| WORK TO COMPLETE |
Every line of the listing is returned unchanged, and every picture is dropped.

| STORED DATA |

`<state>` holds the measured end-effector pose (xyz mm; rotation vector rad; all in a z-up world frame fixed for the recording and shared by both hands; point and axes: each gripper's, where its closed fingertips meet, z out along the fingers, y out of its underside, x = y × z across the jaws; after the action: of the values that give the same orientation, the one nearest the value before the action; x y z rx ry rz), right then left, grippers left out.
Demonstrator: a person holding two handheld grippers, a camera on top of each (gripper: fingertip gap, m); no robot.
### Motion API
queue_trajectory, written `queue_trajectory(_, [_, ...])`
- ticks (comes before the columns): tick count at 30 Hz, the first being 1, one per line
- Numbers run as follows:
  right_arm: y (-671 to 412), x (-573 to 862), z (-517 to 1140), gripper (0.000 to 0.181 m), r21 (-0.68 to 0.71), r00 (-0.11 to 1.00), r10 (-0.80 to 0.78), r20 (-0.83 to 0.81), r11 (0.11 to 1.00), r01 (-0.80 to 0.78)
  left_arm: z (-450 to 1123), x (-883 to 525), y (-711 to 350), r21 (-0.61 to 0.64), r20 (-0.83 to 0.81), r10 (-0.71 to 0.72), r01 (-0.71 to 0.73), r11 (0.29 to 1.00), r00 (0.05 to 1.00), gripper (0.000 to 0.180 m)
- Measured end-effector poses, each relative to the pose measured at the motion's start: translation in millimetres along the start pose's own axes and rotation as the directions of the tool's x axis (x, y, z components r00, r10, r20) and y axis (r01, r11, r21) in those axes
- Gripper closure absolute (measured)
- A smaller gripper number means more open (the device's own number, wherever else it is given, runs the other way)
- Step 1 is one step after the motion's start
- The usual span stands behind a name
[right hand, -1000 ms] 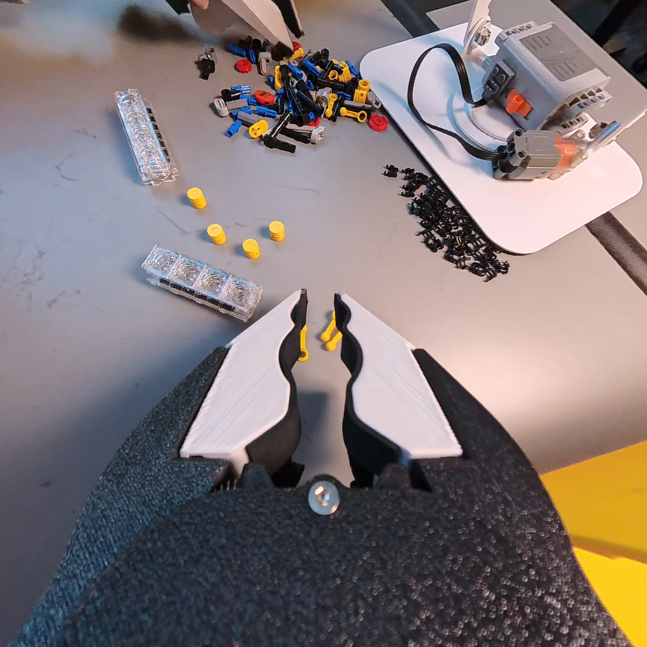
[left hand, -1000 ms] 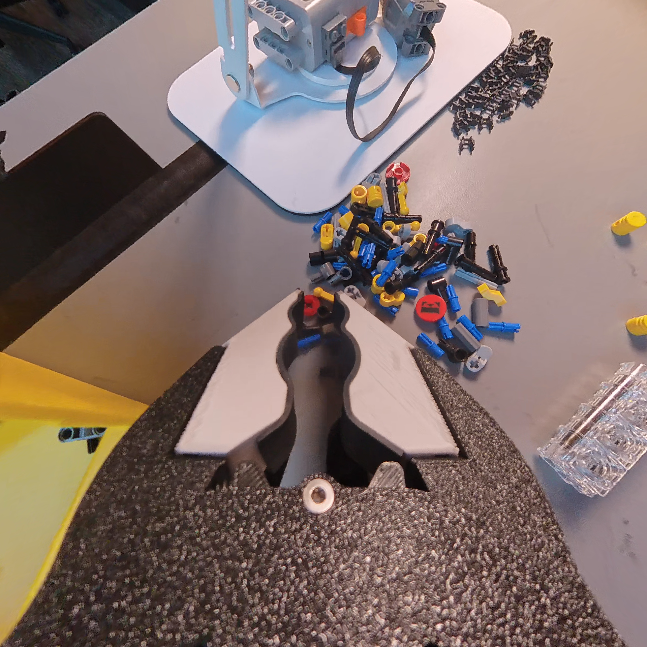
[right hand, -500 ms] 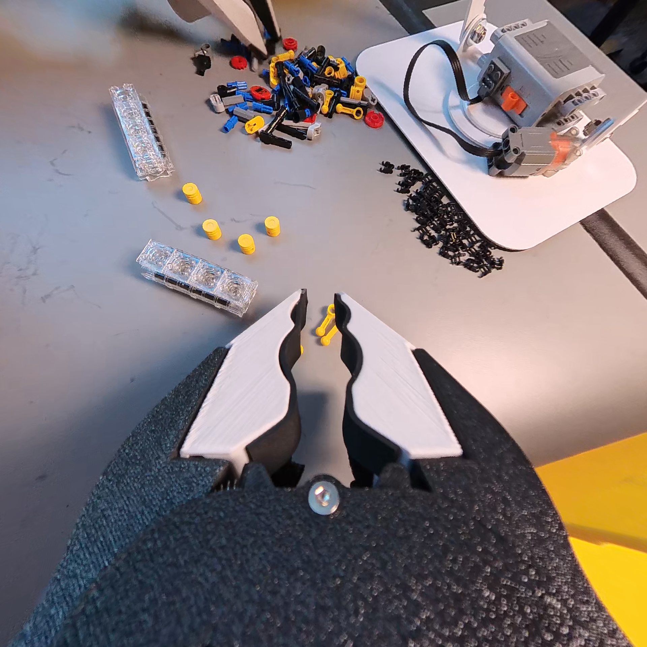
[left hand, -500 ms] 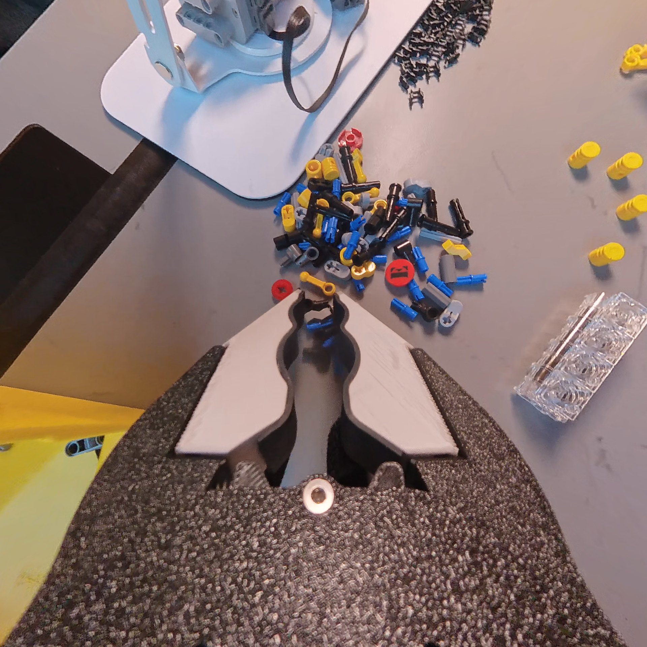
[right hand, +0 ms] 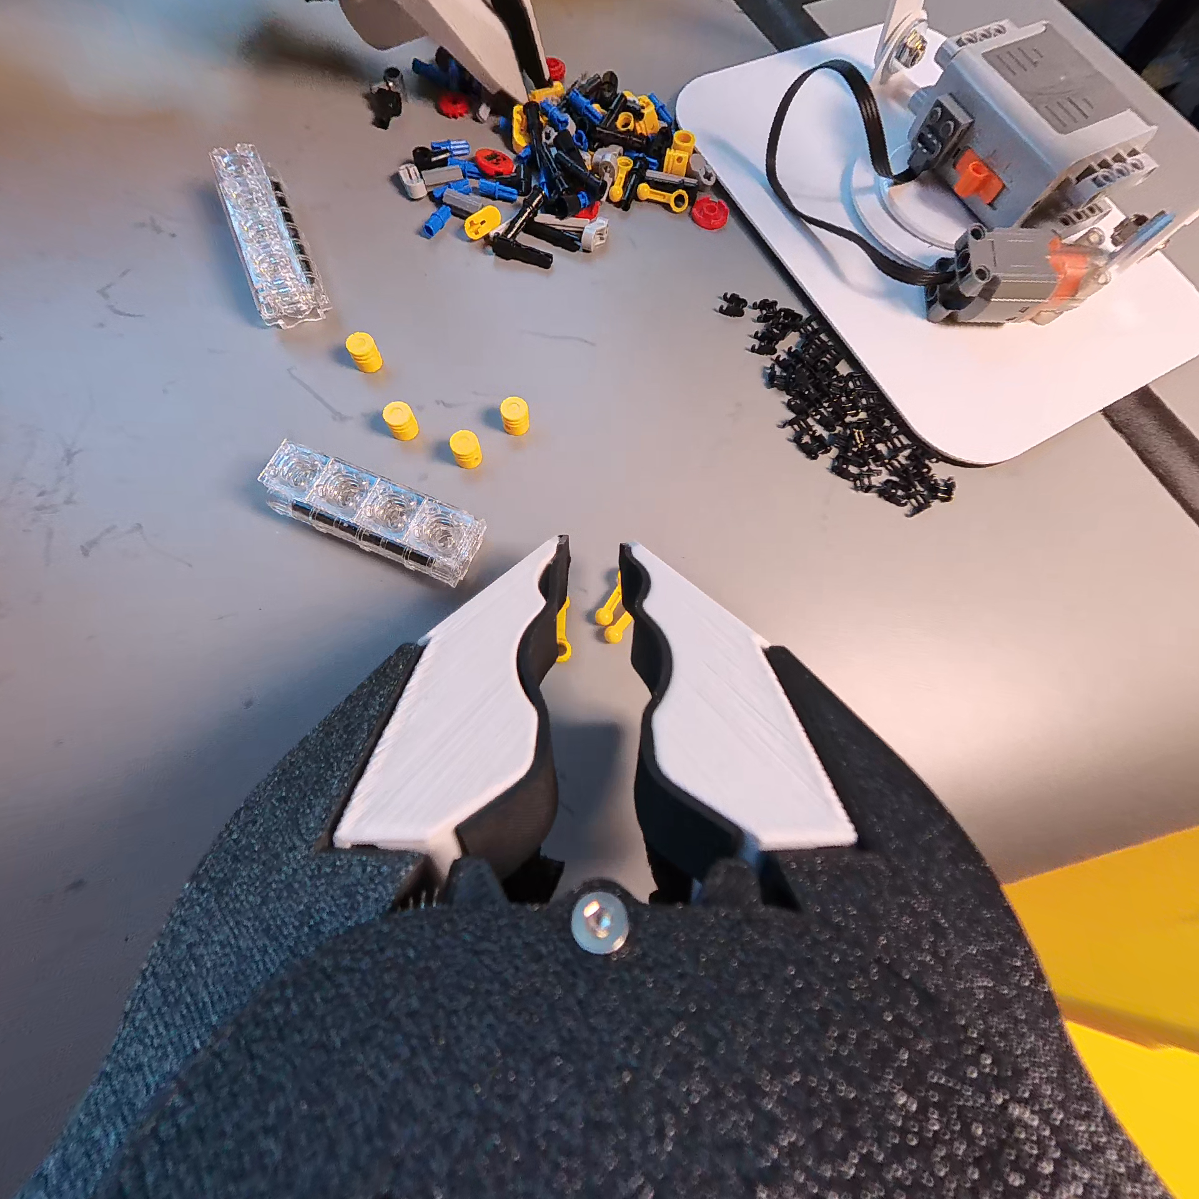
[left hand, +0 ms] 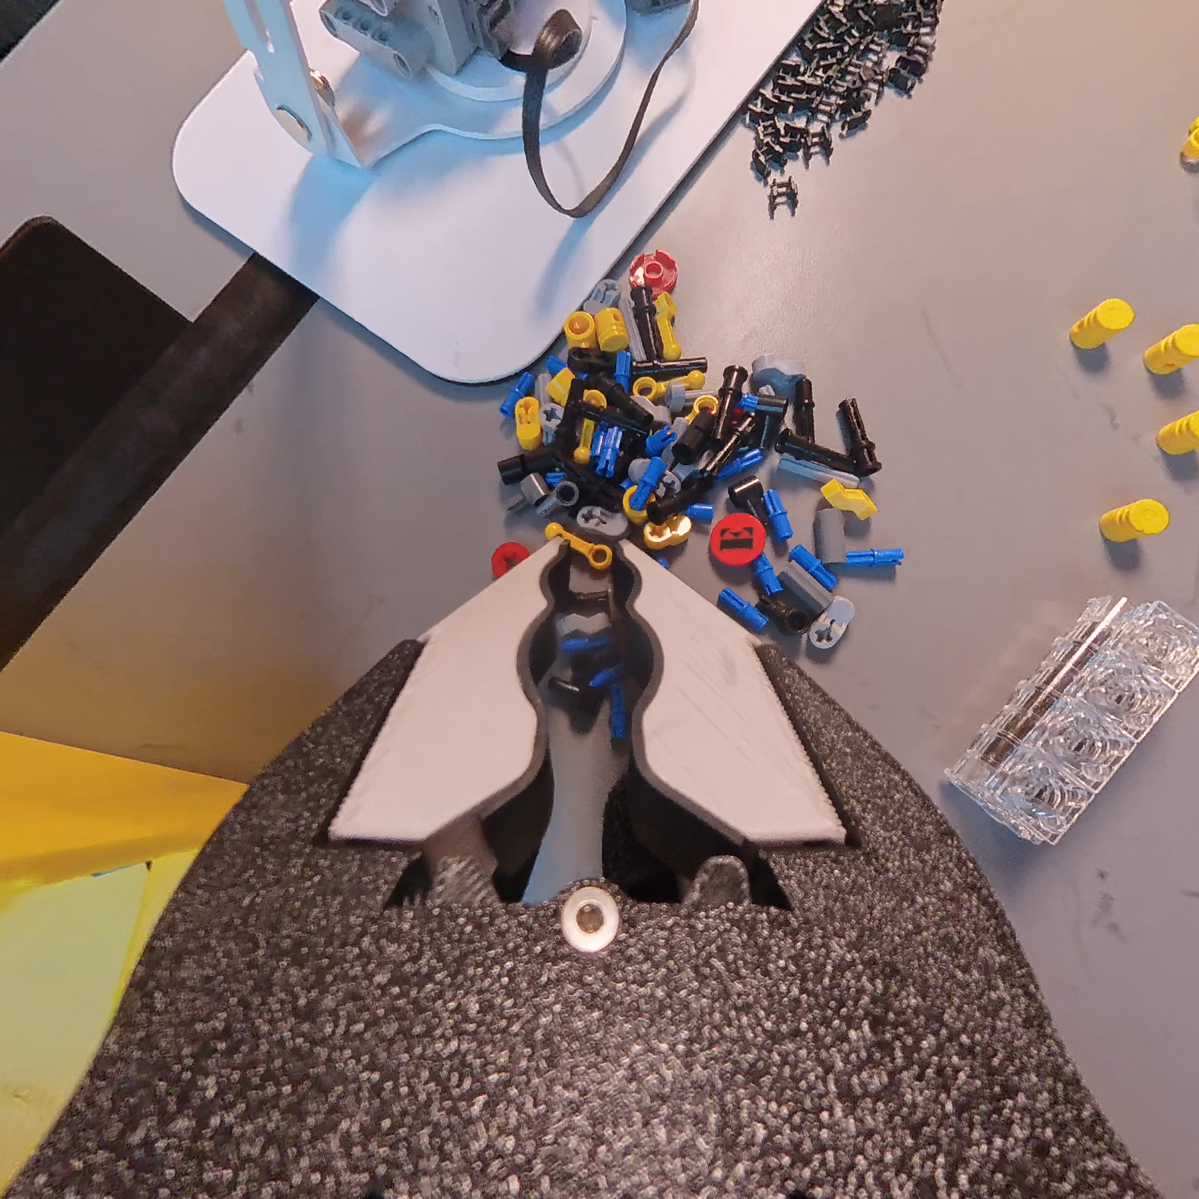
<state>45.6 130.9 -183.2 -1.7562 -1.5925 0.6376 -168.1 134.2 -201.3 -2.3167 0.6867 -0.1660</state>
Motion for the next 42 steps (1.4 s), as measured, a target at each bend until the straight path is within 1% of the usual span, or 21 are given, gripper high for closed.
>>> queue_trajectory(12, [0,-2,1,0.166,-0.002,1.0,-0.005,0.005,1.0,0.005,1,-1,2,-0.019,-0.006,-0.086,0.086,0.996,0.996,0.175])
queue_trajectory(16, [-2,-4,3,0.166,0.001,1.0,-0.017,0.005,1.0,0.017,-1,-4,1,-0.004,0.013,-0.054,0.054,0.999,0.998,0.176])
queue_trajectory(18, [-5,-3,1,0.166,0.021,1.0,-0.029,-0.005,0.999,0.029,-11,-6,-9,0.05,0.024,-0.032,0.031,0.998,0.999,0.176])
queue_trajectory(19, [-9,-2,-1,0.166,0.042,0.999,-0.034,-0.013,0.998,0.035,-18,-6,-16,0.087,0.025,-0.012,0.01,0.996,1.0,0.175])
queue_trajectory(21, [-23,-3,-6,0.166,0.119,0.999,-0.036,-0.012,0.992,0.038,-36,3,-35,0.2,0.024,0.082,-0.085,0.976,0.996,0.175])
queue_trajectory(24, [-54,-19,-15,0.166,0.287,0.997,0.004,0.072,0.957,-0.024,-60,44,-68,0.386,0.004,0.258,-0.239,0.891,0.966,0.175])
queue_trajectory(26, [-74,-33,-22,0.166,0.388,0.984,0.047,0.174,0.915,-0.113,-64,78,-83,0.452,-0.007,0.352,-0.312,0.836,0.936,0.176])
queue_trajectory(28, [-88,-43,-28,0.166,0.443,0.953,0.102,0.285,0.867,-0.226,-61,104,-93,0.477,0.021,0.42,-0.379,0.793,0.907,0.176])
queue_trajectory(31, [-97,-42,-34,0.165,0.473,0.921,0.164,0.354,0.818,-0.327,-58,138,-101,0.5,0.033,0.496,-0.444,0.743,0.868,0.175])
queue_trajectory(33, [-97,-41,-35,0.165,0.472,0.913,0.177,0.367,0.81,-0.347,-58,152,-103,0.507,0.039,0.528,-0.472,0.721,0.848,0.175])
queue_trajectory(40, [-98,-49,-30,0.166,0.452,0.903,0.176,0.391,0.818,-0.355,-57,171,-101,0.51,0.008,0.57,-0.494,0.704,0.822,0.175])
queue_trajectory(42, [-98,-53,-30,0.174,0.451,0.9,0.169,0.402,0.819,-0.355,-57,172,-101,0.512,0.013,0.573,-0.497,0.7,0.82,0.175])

| SOLUTION FOR THIS EXERCISE |
`<state>` holds the measured end-effector pose (xyz mm; rotation vector rad; all in a z-up world frame fixed for the recording and shared by both hands; point and axes: each gripper's, where its closed fingertips meet, z out along the fingers, y out of its underside, x = y × z across the jaws; after the action: of the values that give the same orientation, the one nearest the value before the action; x y z rx ry rz), right then left, grippers left out.
Demonstrator: a person holding two handheld grippers, a camera on top of each (gripper: fingertip gap, m); no robot.
### Motion API
queue_trajectory, written `queue_trajectory(_, [_, ...])`
- ticks (comes before the columns): tick count at 30 Hz, the first being 1, one per line
- Numbers run as follows:
  right_arm: y (-671 to 412), x (-573 to 862), z (-517 to 1140), gripper (0.000 to 0.181 m), r21 (-0.68 to 0.71), r00 (-0.11 to 1.00), r10 (-0.80 to 0.78), r20 (-0.83 to 0.81), r11 (0.11 to 1.00), r01 (-0.80 to 0.78)
  left_arm: z (-450 to 1123), x (-883 to 525), y (-711 to 350), r21 (-0.61 to 0.64), r20 (-0.83 to 0.81), r10 (-0.71 to 0.72), r01 (-0.71 to 0.73), r11 (0.29 to 1.00), r00 (0.05 to 1.00), gripper (0.000 to 0.180 m)
- Measured end-effector poses, each relative to the pose measured at the motion's start: translation in millimetres along the start pose's own axes and rotation as the directions of the tool's x axis (x, y, z components r00, r10, r20) and y axis (r01, r11, r21) in those axes
- Gripper closure absolute (measured)
- A smaller gripper number means more open (the device's own number, wherever else it is given, runs the other way)
- Step 1 is one step after the motion's start
- The usual span stands behind a name
[right hand, -1000 ms] 
[left hand, -1000 ms] 
[right hand, -500 ms] 
[left hand, -500 ms] 
[right hand, +0 ms] 
[left hand, +0 ms] 
<state>45.6 130.9 -183.2 -1.7562 -1.5925 0.6376 -168.1 134.2 -201.3 -2.3167 0.6867 -0.1660</state>
Motion for the next 42 steps (1.4 s), as measured, a target at each bend until the straight path is within 1% of the usual span, or 21 are given, gripper high for closed.
>>> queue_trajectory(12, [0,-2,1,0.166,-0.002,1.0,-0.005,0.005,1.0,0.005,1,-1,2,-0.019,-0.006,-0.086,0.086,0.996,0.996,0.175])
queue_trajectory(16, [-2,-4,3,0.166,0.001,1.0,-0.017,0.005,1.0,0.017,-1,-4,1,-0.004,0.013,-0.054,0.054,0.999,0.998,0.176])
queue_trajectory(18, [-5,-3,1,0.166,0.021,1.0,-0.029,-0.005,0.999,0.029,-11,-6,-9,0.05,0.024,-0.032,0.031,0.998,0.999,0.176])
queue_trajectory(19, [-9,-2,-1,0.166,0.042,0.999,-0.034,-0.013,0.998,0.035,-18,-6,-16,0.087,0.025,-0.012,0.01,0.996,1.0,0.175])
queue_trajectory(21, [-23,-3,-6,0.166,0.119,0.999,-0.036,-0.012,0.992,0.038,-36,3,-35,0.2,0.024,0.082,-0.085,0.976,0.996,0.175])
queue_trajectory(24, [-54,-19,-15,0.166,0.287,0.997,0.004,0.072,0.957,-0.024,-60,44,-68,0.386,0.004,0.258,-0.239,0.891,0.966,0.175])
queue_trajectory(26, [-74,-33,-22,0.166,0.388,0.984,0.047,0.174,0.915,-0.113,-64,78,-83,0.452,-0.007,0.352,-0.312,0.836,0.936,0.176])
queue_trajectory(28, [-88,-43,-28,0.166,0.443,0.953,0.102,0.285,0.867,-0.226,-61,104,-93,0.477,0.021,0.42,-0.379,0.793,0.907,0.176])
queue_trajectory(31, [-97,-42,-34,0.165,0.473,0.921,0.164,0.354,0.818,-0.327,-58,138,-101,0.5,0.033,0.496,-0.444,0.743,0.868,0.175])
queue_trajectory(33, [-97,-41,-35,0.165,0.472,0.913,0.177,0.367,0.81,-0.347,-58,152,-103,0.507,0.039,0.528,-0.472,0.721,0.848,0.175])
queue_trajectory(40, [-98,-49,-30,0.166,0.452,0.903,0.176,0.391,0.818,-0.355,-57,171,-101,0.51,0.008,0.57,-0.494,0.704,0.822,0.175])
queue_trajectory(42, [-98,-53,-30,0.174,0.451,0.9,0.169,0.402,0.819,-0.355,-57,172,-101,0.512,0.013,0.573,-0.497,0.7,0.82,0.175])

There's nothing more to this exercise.